- Task description -
Your answer should be the lines below from the one with "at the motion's" to the one with "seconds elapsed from", both included, given again exactly and with nothing added.
⟨
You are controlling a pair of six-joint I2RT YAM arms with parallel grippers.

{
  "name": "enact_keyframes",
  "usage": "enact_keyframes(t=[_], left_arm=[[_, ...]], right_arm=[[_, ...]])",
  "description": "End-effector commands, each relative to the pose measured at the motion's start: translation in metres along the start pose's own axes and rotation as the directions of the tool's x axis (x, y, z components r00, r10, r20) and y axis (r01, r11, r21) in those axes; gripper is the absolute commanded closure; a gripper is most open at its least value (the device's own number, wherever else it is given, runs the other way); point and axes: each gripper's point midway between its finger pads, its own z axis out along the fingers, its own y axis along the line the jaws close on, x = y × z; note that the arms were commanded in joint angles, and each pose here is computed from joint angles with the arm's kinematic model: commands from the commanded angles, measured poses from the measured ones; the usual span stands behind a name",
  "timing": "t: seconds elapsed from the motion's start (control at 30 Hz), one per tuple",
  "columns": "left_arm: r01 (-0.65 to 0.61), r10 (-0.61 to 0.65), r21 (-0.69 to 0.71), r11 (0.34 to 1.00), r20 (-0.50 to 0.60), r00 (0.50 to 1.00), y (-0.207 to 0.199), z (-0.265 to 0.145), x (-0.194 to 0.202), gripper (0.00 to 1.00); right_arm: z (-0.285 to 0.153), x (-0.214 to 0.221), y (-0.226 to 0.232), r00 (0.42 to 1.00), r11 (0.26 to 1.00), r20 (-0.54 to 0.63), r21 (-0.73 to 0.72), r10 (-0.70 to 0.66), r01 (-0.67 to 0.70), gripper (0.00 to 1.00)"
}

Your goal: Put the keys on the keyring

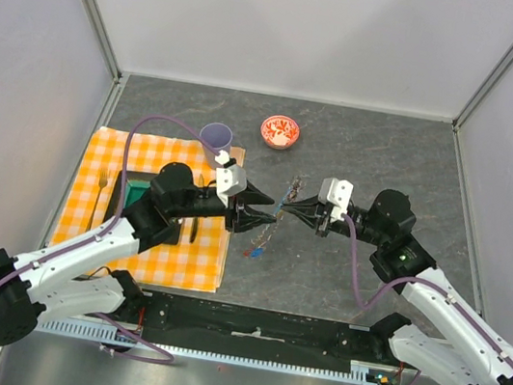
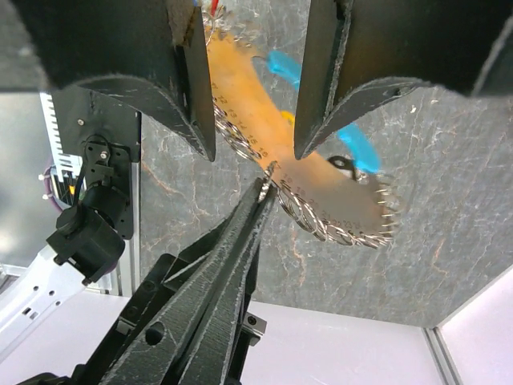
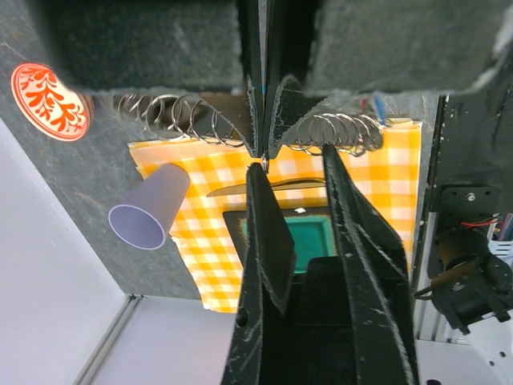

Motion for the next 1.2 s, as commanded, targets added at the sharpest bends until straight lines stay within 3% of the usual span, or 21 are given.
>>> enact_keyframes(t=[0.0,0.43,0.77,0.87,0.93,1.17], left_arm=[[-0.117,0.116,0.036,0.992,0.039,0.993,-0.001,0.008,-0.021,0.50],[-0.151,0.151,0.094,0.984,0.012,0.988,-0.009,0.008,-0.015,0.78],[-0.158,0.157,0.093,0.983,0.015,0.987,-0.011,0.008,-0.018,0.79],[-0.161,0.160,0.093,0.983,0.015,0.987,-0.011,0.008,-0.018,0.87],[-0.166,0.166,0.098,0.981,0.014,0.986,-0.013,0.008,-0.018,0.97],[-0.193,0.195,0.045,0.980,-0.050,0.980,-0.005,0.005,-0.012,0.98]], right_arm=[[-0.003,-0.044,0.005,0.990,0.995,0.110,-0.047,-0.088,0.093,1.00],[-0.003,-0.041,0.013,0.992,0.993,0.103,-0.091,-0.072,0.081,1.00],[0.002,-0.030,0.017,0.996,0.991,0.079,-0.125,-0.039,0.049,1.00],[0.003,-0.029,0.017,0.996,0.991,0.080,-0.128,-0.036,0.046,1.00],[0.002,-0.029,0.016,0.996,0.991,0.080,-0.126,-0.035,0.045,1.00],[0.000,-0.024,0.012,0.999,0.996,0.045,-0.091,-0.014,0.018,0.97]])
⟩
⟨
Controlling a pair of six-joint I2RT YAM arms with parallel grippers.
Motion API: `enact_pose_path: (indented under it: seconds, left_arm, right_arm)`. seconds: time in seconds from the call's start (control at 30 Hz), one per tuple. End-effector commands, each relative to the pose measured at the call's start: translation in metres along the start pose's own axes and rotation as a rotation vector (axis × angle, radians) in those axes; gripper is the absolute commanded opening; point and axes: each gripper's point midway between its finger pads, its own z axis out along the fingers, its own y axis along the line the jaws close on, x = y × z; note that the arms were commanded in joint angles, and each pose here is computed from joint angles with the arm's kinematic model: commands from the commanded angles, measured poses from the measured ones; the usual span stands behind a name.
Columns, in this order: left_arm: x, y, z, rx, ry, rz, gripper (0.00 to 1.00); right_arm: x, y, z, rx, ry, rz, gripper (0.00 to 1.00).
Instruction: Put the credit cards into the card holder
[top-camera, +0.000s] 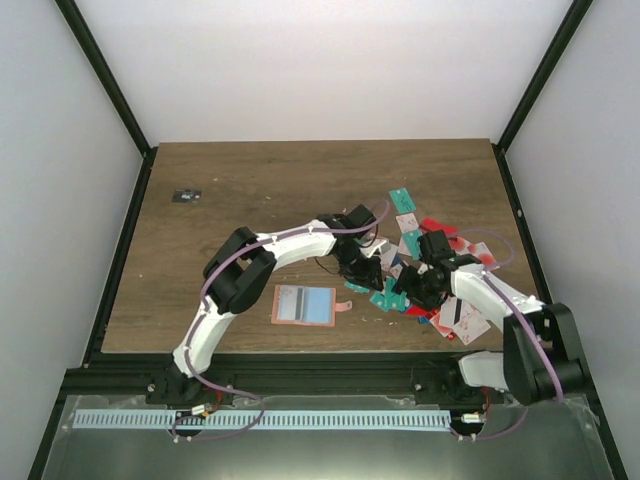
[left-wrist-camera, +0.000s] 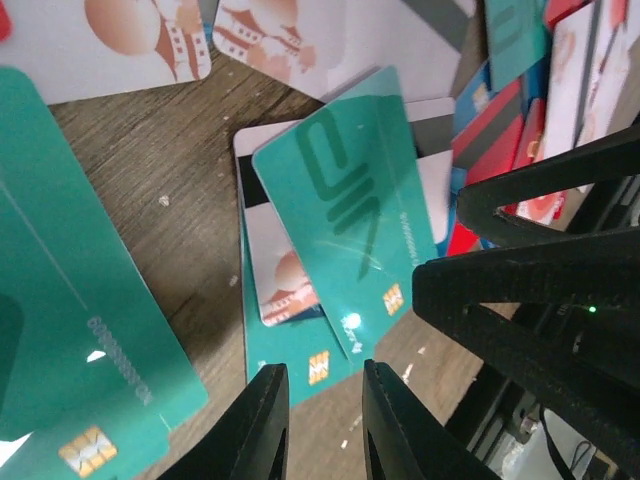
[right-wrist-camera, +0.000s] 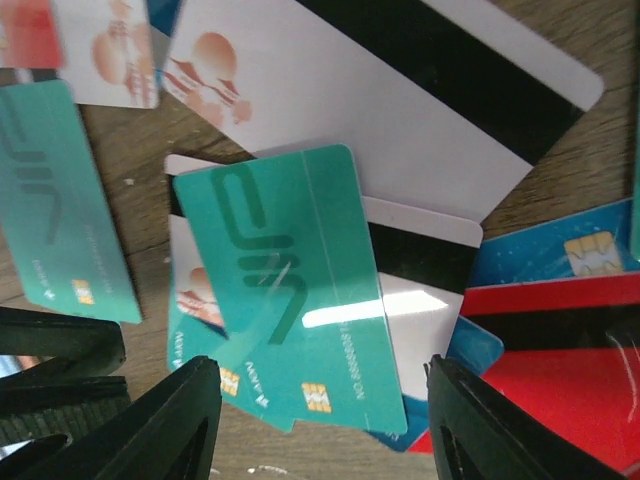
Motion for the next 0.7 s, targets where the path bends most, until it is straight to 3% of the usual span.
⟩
- Result of the task -
  "description": "End-effector commands, each relative to the pose measured at the motion's start: translation in metres along the start pose's own axes and rotation as the directions of the tool's x axis (x, y, z components r00, r10, r20) and y axis (r01, r11, r21) in those axes; gripper is the absolute commanded closure; a gripper is most open at its least value (the device's own number, wherever else it is given, runs the other way); point and axes: each gripper's point midway between its finger pads, its own z axis out along the fingers, its own y axis along the line the jaws close on, x = y × z; note that the arms were commanded in joint angles, and each pose here is computed from joint angles with the arm's kinematic model: commands from the commanded angles, measured poses from the measured ones; the usual span stands behind a name",
  "timing": "t: seconds elapsed from the motion's start (control at 30 Hz), one per tuple",

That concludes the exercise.